How would one protect a valuable piece of information? Writing it down and thus turning it into a physical component would allow to apply a form of physical protection as mentioned above. However, this has the implication that defeating physical security (breaking the lock) would expose the information to an adversary. Would it be possible to apply another layer of security on the information itself?
Most textbooks teach that Caesar was the first to apply such a technique. By manipulating the information itself, it would turn useless to anyone who did not know how to revert the changes. This method is known as the Caesar Cipher. It involves shifting every letter of a message to the next/previous letter in the alphabet by a predetermined number.
For example if the number was +3 for all letters, A would become D, B would become E, etc.
The message “strike today!” would change to:
(“strike today!“)shift+3 → “vwlnh wrgdb!“
If a written message with the content “vwlnh wrgdb!” was sent to the battlefield, it would be of use only to people who knew how to decipher it. Thus even if physical protection was defeated, it would expose no valuable information to the enemy.
The Caesar Cipher is a form of symmetric encryption. To encrypt it takes a message and a password (the number +3), and produces a scrambled output. To decrypt it takes the scrambled output and the password, and produces back the original message. Note that the same password is used for encryption and decryption, hence the term symmetric.
Securely sharing information between two parties requires only that both agree on the same (secure) password.
Defeating the Caesar Cipher
The Caesar Cipher is a very simple and insecure encryption method, which should only be used for educational purposes. A frequency distribution attack will be briefly discussed.
Every language has its own fingerprint. This is the frequency at which each letter appears throughout all words. The fingerprint of the English language looks like this:
As you can see the most common letters are E, T, A, and O. The biggest weakness of the Caesar Cipher is that it preserves this fingerprint.
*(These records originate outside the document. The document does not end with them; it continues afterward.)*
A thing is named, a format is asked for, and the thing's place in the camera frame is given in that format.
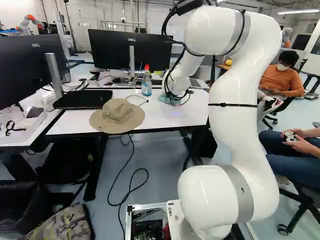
ceiling light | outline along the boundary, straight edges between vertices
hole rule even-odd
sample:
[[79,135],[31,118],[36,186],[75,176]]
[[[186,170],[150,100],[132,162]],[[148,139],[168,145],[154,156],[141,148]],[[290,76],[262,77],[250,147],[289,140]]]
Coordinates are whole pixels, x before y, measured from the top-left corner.
[[282,11],[278,12],[279,15],[285,15],[285,14],[310,14],[310,13],[318,13],[320,12],[320,9],[305,9],[305,10],[295,10],[295,11]]

computer monitor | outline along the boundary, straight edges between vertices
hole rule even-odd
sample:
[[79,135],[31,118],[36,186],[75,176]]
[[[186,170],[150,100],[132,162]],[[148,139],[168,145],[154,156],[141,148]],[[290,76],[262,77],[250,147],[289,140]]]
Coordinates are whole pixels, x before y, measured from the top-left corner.
[[166,70],[170,66],[172,44],[165,36],[136,32],[89,29],[94,65],[102,69],[129,69],[129,46],[134,46],[135,69]]
[[46,53],[54,53],[61,79],[68,68],[58,35],[0,37],[0,110],[51,83]]

water bottle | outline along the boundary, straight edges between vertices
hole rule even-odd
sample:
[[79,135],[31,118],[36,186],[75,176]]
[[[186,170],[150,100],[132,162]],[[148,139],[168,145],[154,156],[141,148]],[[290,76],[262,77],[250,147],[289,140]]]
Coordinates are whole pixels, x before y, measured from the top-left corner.
[[151,74],[149,71],[149,65],[144,67],[143,81],[141,83],[141,93],[142,95],[149,97],[152,94],[152,83],[151,83]]

chair wheel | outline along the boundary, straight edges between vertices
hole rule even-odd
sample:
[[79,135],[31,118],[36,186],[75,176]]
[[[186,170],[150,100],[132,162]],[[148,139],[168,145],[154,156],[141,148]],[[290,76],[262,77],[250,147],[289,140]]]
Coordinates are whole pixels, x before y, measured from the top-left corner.
[[278,233],[280,233],[282,236],[288,236],[289,232],[287,231],[287,226],[283,225],[283,224],[278,224],[278,226],[276,227],[276,230],[278,231]]

orange shirt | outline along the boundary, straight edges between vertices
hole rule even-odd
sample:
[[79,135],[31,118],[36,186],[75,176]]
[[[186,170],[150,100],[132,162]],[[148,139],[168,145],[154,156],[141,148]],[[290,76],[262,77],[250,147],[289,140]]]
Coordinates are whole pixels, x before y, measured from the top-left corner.
[[285,97],[301,97],[305,94],[299,74],[291,68],[279,71],[277,65],[268,66],[260,80],[260,87],[278,89]]
Thus by simply analysing the letter distribution of an encrypted text (of a large enough size), it would be trivial to find out the password. If for example the most common letters were G, V, C, and Q, one can easily deduce that the alphabet has been shifted by +2. To visualise the problem of not uniformly distributing letters, try guessing what hides behind “Gdkkn, sgzmw enq qdzchmf!”
(Hint: “Gdkkn” looks surprisingly similar to “Hello”.)
The Caesar Cipher violates the principle of indistinguishability. This is a basic requirement for a secure encryption function. Indistinguishability is explained in the following scenario:
1. A person gives you two messages and asks you to encrypt only one of them (picked at random) without exposing the password.
2. After seeing the encrypted text, the person tries to guess which of the two messages was encrypted.
By repeating this over and over again, the person will on average, by chance alone, make a right guess 50% of the time.
If however, he is able to distinguish the right message, more often than 50% of the time – indistinguishability is violated.
Thus the encrypted text should give no information about the original text and should look completely unrelated.